William P. Lull
The basic design concept expressed in the W.H. Mathers Museum at Indiana University is among the best conservation environments found today in museums of any size. Unfortunately, most new museums don’t work right the first day. In the case of the Mathers, improving the conservation environment to finally achieve the original design goals has been an ongoing process over the past eight years since construction.
Several problems have limited the success of the environment, most due to design changes made before construction, without review or advice from the conservation environment consultant. Several important problems have been addressed, including installation of reheat controls for dehumidification, winterization of the package chiller to allow all-season cooling, trouble-shooting of the particulate filter failure, and retrofits to the cold box. The Museum still has problems with summer humidity control, evidently due to the inherent system deficiencies due to cost cuts and improper design. With one or two final modifications to bring the system consistent with the original design concept, the Museum should have a conservation environment second to none.

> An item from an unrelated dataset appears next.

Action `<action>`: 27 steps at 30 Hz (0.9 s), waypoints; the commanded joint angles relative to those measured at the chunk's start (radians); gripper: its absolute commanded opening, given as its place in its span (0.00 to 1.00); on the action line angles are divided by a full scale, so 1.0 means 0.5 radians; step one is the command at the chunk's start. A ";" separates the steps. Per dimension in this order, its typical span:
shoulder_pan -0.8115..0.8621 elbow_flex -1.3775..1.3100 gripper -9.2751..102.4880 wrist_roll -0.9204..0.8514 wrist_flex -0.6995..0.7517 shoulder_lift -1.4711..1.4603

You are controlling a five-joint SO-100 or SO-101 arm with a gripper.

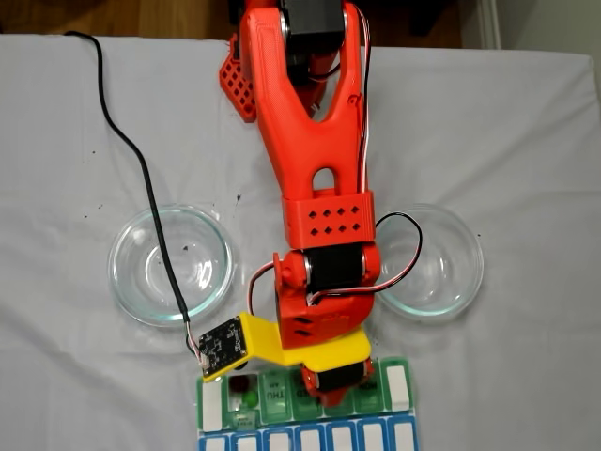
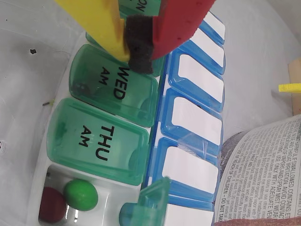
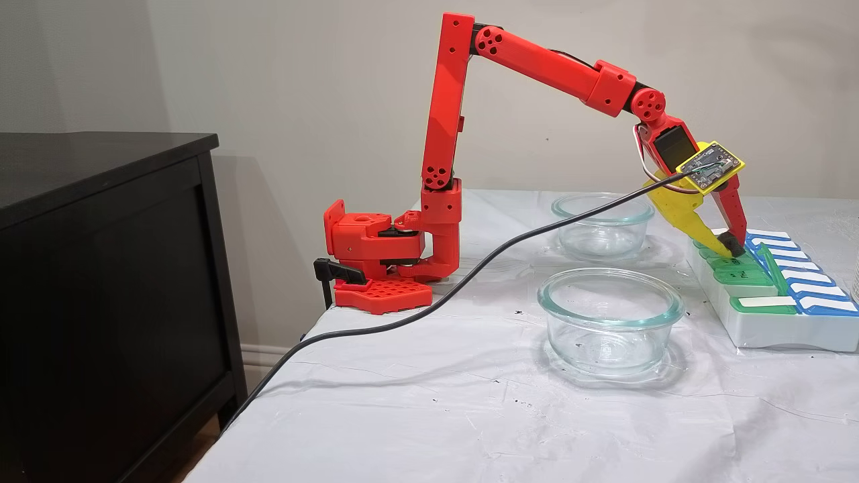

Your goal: Sort medicines into box.

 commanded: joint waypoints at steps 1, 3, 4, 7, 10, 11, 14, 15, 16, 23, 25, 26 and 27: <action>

Most of the improvements are due to the continued efforts of the museum staff, the Indiana University Engineering Services, and one of their engineers who has taken particular interest in the Mathers environment. After the consultant leaves, after the architect leaves, after the contractor leaves, constant diligence with the right resources has proven to yield steady progress toward a first-class conservation environment. The ultimate responsibility and ability for achieving a good conservation environment lies with the institution and the user.